Aber alles von Anfang an. Freitag früh hieß es um 4.30 Uhr: Sachen packen und ab zum Zug. Am Hamburger Hauptbahnhof angekommen wurden die Teilnehmer herzlich empfangen und zum Hotel eskortiert. Danach wurde die Mannschaft kennengelernt, mit der Marcus die nächsten drei Tage stets unterwegs sein sollte. Neben dem Erfurter wurden aus ganz Europa Laufenthusiasten, Experten aus dem Laufladen des Vertrauens oder so genannte Einflussnehmer aus sozialen Netzwerken von Reebok zu diesem Event eingeladen. Gefeiert werden sollte die Premiere des ersten Ragnar Staffellaufes in Deutschland und dadurch ein wenig mehr publik zu machen. Nach dem ersten Beschnuppern mit der Mannschaft, welche übrigens vollständig aus sehr aufgeschlossenen Laufliebhabern bestand, ging es zur Willkommensveranstaltung. Neben kleinen Leckereien und lockeren Gesprächen gab es auch die Mannschaftsbekleidung und Schuhe, welche die Läufer auf der Reise von Hamburg nach St. Peter Ording testen und beurteilen sollten. Ausgiebige Tests waren vorprogrammiert und zwar bei allen Wetterlagen. Hamburg ist ja nicht unbedingt für Sonnenschein bekannt…

Der eigentliche Höhepunkt war jedoch der anschließende Vortrag vom Erfinder des Ragnar Etappenlaufes höchst persönlich. Er referierte über die Entstehung sowie die Hintergründe des riesigen Etappenlaufes. Bei diesem sollen die drei Bereiche des Sozialen, des Physischen und des Mentalen kombiniert werden. Dabei kommt es nicht darauf an, wer als erstes das Ziel erreicht sondern eher darum, als Mannschaft die Herausforderung gemeinsam zu meistern und sich mit dem eigenen Körper und Geist auseinanderzusetzen. Entstanden ist die Idee in den Vereinigten Staaten und dort weit verbreitet. Traditionell werden die Begleitfahrzeuge am Vorabend bunt geschmückt und mit vielen Farben bemalt. Genau dies war auch die erste Tagesaufgabe und gleichzeitig der Abschluss des Freitags.

Laufen durch die Nacht

Ein umfangreichen Frühstück zur ausreichenden Befüllung der Energiespeicher im Körper war aus Läufersicht unersetzlich. Immerhin betrug die Startzeit 14.00 Uhr, was einen entspannten Vormittag ermöglichte. Beladen der Wechselbeutel und des Autos und los ging es.

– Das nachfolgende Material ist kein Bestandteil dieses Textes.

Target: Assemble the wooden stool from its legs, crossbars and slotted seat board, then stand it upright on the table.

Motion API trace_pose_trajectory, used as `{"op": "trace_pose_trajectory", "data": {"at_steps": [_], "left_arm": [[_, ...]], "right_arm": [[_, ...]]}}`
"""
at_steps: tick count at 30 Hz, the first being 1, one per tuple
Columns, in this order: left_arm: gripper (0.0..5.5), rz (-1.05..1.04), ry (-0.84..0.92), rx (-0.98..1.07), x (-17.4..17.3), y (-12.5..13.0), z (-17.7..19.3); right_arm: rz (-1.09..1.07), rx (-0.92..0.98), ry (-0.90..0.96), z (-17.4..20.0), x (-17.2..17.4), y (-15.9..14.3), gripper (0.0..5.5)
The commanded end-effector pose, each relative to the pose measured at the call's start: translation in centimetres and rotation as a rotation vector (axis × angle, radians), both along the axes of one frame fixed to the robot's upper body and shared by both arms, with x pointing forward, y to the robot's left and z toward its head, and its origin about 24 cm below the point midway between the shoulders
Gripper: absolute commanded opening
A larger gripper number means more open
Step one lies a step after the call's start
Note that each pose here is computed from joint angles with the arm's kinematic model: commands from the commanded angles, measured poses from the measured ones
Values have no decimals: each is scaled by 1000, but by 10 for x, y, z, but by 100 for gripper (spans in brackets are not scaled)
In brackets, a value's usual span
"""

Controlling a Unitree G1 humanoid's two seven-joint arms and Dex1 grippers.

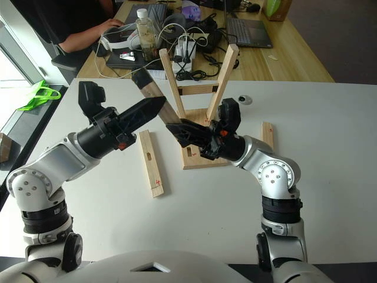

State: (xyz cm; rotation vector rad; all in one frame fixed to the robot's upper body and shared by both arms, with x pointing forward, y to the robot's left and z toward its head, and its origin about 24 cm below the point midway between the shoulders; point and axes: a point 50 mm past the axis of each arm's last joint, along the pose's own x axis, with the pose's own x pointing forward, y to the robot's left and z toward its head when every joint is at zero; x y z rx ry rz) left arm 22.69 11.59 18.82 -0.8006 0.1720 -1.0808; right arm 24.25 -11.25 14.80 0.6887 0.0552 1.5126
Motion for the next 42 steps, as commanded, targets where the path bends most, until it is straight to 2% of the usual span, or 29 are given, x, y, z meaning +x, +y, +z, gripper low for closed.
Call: {"op": "trace_pose_trajectory", "data": {"at_steps": [1,14,23,25,29,31,37,42], "left_arm": [[261,-54,-44,-46,-4,-2,8],[63,-125,-69,29,-14,4,4],[53,-163,-81,86,-18,6,-2],[53,-151,-81,98,-17,7,-3],[43,-122,-90,117,-14,8,-5],[40,-68,-88,116,-9,11,-7],[40,337,37,198,11,41,-25],[40,706,295,248,23,58,-63]], "right_arm": [[52,-13,4,-2,-2,5,40],[137,-67,-9,1,4,-5,40],[179,-118,-61,4,6,-7,40],[133,-164,-89,1,9,-5,40],[93,-187,-120,-2,12,-4,118],[40,-223,-140,-5,15,-5,156],[-217,-292,-103,-18,19,-46,158],[-453,-181,6,-23,16,-71,158]]}}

Aufgeteilt war die Gesamtstrecke in 30 Etappen, welche zwischen 5 – 16 km lang waren. Jedes Teammitglied durfte drei Etappen laufen. Marcus´ Teilstücke bestanden aus 5km, 8km und 16km. Insgesamt absolvierte er eine Distanz von 29km. Die dritte und letzte seiner Etappen war die längste aller Streckenabschnitte. Das Absolvieren der längsten Etappe wurde mit einer zusätzlichen Medaille belohnt. Die Herausforderung bestand bei diesem Event weniger darin, die Streckenlänge zu absolvieren sondern vielmehr darin, mitten in der Nacht übermüdet einen Lauf zu bewältigen. Der Verzicht auf Schlaf und die eher suboptimale Ernährung hinterließen ihre Spuren. Dennoch ließ der Sonnenaufgang alle Strapazen vergessen. Nach 20 Stunden und 43 Minuten erreichten alle als 12. Team (Gesamtplatzierung) das Ziel in St. Peter Ording. Nach eigener Aussage, kann jedem Laufliebhaber diese Veranstaltung nur empfohlen werden.